[[ Extracted data, beginning ]]

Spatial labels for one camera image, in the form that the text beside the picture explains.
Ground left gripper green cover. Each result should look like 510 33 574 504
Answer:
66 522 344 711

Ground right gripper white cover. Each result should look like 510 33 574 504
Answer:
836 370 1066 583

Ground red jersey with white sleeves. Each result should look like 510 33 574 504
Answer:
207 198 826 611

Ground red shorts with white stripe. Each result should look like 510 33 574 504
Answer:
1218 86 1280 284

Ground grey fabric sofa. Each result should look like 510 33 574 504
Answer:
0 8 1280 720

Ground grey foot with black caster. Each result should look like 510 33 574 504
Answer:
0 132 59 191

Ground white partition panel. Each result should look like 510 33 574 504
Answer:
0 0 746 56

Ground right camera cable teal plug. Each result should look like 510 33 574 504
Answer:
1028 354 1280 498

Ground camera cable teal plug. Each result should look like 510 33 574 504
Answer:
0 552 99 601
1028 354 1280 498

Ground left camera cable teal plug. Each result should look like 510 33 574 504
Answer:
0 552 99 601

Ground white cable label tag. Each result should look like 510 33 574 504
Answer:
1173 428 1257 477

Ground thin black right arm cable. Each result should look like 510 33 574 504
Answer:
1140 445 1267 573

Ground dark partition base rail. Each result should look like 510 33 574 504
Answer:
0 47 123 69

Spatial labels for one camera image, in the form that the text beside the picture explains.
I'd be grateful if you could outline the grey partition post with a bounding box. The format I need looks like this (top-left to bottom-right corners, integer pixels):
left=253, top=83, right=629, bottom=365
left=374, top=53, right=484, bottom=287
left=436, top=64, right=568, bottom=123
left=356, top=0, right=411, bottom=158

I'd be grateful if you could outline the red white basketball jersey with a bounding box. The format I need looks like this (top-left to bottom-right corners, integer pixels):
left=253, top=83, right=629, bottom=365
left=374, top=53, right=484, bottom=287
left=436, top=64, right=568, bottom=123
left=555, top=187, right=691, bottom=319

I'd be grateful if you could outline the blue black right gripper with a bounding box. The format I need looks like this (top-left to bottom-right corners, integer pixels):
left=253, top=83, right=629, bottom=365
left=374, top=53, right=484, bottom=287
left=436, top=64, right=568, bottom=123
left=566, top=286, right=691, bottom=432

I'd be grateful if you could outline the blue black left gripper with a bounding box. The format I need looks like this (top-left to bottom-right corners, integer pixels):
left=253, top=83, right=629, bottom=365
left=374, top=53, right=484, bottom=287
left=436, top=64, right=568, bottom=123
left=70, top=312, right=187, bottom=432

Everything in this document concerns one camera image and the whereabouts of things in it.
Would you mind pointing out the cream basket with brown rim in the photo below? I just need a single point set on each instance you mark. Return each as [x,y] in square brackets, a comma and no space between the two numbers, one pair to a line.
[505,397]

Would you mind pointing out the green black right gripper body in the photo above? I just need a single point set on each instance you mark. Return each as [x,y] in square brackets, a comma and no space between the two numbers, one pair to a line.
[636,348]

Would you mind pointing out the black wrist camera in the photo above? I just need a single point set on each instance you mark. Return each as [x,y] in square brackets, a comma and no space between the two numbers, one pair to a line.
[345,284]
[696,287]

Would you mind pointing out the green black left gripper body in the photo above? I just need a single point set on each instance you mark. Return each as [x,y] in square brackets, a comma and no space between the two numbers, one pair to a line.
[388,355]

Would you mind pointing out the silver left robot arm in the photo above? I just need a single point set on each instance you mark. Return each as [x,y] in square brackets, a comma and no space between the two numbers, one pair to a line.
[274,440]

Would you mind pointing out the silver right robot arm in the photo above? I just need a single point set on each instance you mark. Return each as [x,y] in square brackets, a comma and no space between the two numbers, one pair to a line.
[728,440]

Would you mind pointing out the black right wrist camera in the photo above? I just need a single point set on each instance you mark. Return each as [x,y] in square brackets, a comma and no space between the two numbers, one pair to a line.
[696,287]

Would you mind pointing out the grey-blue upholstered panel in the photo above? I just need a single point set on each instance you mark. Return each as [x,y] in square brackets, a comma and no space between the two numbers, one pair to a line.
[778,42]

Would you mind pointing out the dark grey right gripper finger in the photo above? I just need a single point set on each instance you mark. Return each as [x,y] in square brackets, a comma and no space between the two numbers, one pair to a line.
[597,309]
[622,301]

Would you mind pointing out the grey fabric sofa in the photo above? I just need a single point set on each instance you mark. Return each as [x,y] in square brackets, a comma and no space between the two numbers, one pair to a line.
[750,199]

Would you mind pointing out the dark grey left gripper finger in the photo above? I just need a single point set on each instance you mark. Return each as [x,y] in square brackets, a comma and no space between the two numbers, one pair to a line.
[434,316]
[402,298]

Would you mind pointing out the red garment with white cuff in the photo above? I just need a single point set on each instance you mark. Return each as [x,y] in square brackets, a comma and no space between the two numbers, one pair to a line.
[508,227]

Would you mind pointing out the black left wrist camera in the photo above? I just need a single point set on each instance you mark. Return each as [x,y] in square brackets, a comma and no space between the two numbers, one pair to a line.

[[ Extracted data, end ]]

### [Task goal]
Could you output every record above exactly as written?

### [Written response]
Spatial labels for one camera image, in the form that the text beside the picture explains.
Ground left gripper green cover. Each result should look like 510 33 574 504
Answer:
66 522 344 711

Ground right gripper white cover. Each result should look like 510 33 574 504
Answer:
836 370 1066 583

Ground red jersey with white sleeves. Each result should look like 510 33 574 504
Answer:
207 198 826 611

Ground red shorts with white stripe. Each result should look like 510 33 574 504
Answer:
1218 86 1280 284

Ground grey fabric sofa. Each result should look like 510 33 574 504
Answer:
0 8 1280 720

Ground grey foot with black caster. Each result should look like 510 33 574 504
Answer:
0 132 59 191

Ground white partition panel. Each result should look like 510 33 574 504
Answer:
0 0 746 56

Ground right camera cable teal plug. Each result should look like 510 33 574 504
Answer:
1028 354 1280 498

Ground camera cable teal plug. Each result should look like 510 33 574 504
Answer:
0 552 99 601
1028 354 1280 498

Ground left camera cable teal plug. Each result should look like 510 33 574 504
Answer:
0 552 99 601

Ground white cable label tag. Each result should look like 510 33 574 504
Answer:
1173 428 1257 477

Ground thin black right arm cable. Each result should look like 510 33 574 504
Answer:
1140 445 1267 573

Ground dark partition base rail. Each result should look like 510 33 574 504
Answer:
0 47 123 69

Spatial labels for one camera image, in the form that the text beside the picture explains.
I'd be grateful if you could outline the grey partition post with a bounding box. The format I need looks like this (top-left to bottom-right corners, integer pixels):
left=253, top=83, right=629, bottom=365
left=374, top=53, right=484, bottom=287
left=436, top=64, right=568, bottom=123
left=356, top=0, right=411, bottom=158

I'd be grateful if you could outline the red white basketball jersey with a bounding box. The format I need looks like this (top-left to bottom-right corners, integer pixels):
left=253, top=83, right=629, bottom=365
left=374, top=53, right=484, bottom=287
left=436, top=64, right=568, bottom=123
left=555, top=187, right=691, bottom=319

I'd be grateful if you could outline the blue black right gripper with a bounding box. The format I need looks like this (top-left to bottom-right corners, integer pixels):
left=253, top=83, right=629, bottom=365
left=374, top=53, right=484, bottom=287
left=436, top=64, right=568, bottom=123
left=566, top=286, right=691, bottom=432

I'd be grateful if you could outline the blue black left gripper with a bounding box. The format I need looks like this (top-left to bottom-right corners, integer pixels):
left=253, top=83, right=629, bottom=365
left=374, top=53, right=484, bottom=287
left=436, top=64, right=568, bottom=123
left=70, top=312, right=187, bottom=432

Everything in this document concerns one camera image and the whereabouts of things in it.
Would you mind pointing out the cream basket with brown rim in the photo below? I just need a single point set on each instance you mark. Return each as [x,y] in square brackets, a comma and no space between the two numbers, one pair to a line.
[505,397]

Would you mind pointing out the green black right gripper body in the photo above? I just need a single point set on each instance you mark. Return each as [x,y] in square brackets, a comma and no space between the two numbers, one pair to a line.
[636,348]

Would you mind pointing out the black wrist camera in the photo above? I just need a single point set on each instance you mark. Return each as [x,y] in square brackets, a comma and no space between the two numbers, one pair to a line.
[345,284]
[696,287]

Would you mind pointing out the green black left gripper body in the photo above? I just need a single point set on each instance you mark. Return each as [x,y] in square brackets, a comma and no space between the two numbers, one pair to a line.
[388,355]

Would you mind pointing out the silver left robot arm in the photo above? I just need a single point set on each instance you mark. Return each as [x,y] in square brackets, a comma and no space between the two numbers, one pair to a line.
[274,440]

Would you mind pointing out the silver right robot arm in the photo above? I just need a single point set on each instance you mark. Return each as [x,y] in square brackets, a comma and no space between the two numbers, one pair to a line.
[728,440]

Would you mind pointing out the black right wrist camera in the photo above? I just need a single point set on each instance you mark. Return each as [x,y] in square brackets, a comma and no space between the two numbers, one pair to a line.
[696,287]

Would you mind pointing out the grey-blue upholstered panel in the photo above? I just need a single point set on each instance you mark. Return each as [x,y] in square brackets, a comma and no space between the two numbers, one pair to a line.
[778,42]

Would you mind pointing out the dark grey right gripper finger in the photo above? I just need a single point set on each instance you mark. Return each as [x,y] in square brackets, a comma and no space between the two numbers, one pair to a line.
[597,309]
[622,301]

Would you mind pointing out the grey fabric sofa in the photo above? I just need a single point set on each instance you mark. Return each as [x,y] in square brackets, a comma and no space between the two numbers, one pair to a line.
[750,199]

Would you mind pointing out the dark grey left gripper finger in the photo above? I just need a single point set on each instance you mark. Return each as [x,y] in square brackets, a comma and no space between the two numbers, one pair to a line.
[434,316]
[402,298]

Would you mind pointing out the red garment with white cuff in the photo above? I just need a single point set on each instance you mark. Return each as [x,y] in square brackets, a comma and no space between the two numbers, one pair to a line.
[508,227]

Would you mind pointing out the black left wrist camera in the photo above? I just need a single point set on each instance you mark. Return each as [x,y] in square brackets, a comma and no space between the two numbers, one pair to a line.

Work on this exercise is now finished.